On the Utility of Parents' Historical Data to Investigate the Causes of Autism Spectrum Disorder: A Data Mining-Based Framework,IRBM

当前位置： X-MOL 学术 › Irbm › 论文详情

Our official English website, www.x-mol.net, welcomes your feedback! (Note: you will need to create a separate account there.)

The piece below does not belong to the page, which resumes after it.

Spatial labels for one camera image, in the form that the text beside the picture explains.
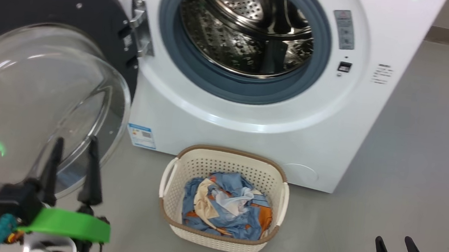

On the Utility of Parents' Historical Data to Investigate the Causes of Autism Spectrum Disorder: A Data Mining-Based Framework
IRBM ( IF 4.8 ) Pub Date : 2023-04-07 , DOI: 10.1016/j.irbm.2023.100780
Zahid Halim , Gohar Khan , Babar Shah , Rabia Naseer , Sajid Anwar , Ahsan Shah

Objective

Autism Spectrum Disorder (ASD) is acknowledged as a challenge that influences the learning ability of adolescents and also negatively impacts their families. Autism may be caused due to environmental exposure or genetically inherited disorder, however, no definitive or universally customary reasons are known. This makes the issue fairly challenging.

Material and methods

This work focuses on identifying the reasons of ASD utilizing computational methods. For this, data is collected that focuses on parental history for finding the trigged features by reviewing antenatal, perinatal, and infant hazard factors of ASD. Afterwards, ML techniques are applied on the collected instances to develop a predictive models and identify the reasons to ASD. While collecting the data, samples are obtained for ASD and non-ASD individuals both. A total of 115 features are obtained from each subject. The collected dataset has 47% samples of the subjects with ASD. Dimensionality reduction, and four feature selection methods are applied on the data to eliminate noise and least valued features. The data is verified using two clustering techniques, i.e., k-means and k-medoid. To validate the clustering results five clustering validation indices are used. Later, three classifiers, i.e. k-nearest neighbor (k-NN), Support Vector Machine (SVM), and Artificial Neural Network (ANN) are trained to predict cases with ASD. The frequent items mining technique and the descriptive analysis of the clustered data are utilized to identify the factors that may cause ASD.

Results

The proposed framework enables to identify the features that may contribute towards ASD. Whereas, for the classification part, SVM classifier performs better than others do with an average accuracy of 98.34% in predicting the ASD cases.

Conclusion

The results identified stress as the dominant feature and environmental factors, like frequent use of canned food and plastic/steel bottles during fertilization period that may contribute towards ASD.

中文翻译：

利用父母的历史数据调查自闭症谱系障碍的原因：一个基于数据挖掘的框架

客观的

自闭症谱系障碍 (ASD) 被认为是一种挑战，它会影响青少年的学习能力，也会对其家庭产生负面影响。自闭症可能是由于环境暴露或遗传性疾病引起的，但是，尚无明确或普遍习惯的原因。这使得这个问题相当具有挑战性。

材料与方法

这项工作的重点是利用计算方法确定 ASD 的原因。为此，收集的数据侧重于父母的历史，通过审查 ASD 的产前、围产期和婴儿危险因素来寻找触发特征。之后，将 ML 技术应用于收集的实例以开发预测模型并确定 ASD 的原因。在收集数据时，同时获取 ASD 和非 ASD 个体的样本。每个主题总共获得 115 个特征。收集的数据集有 47% 的 ASD 受试者样本。对数据应用降维和四种特征选择方法来消除噪声和最小值特征。使用两种聚类技术验证数据，即k -means 和k-medoid。为了验证聚类结果，使用了五个聚类验证指标。随后，训练了三个分类器，即k最近邻 ( k -NN)、支持向量机 (SVM) 和人工神经网络 (ANN) 来预测 ASD 病例。利用频繁项挖掘技术和聚类数据的描述性分析来识别可能导致 ASD 的因素。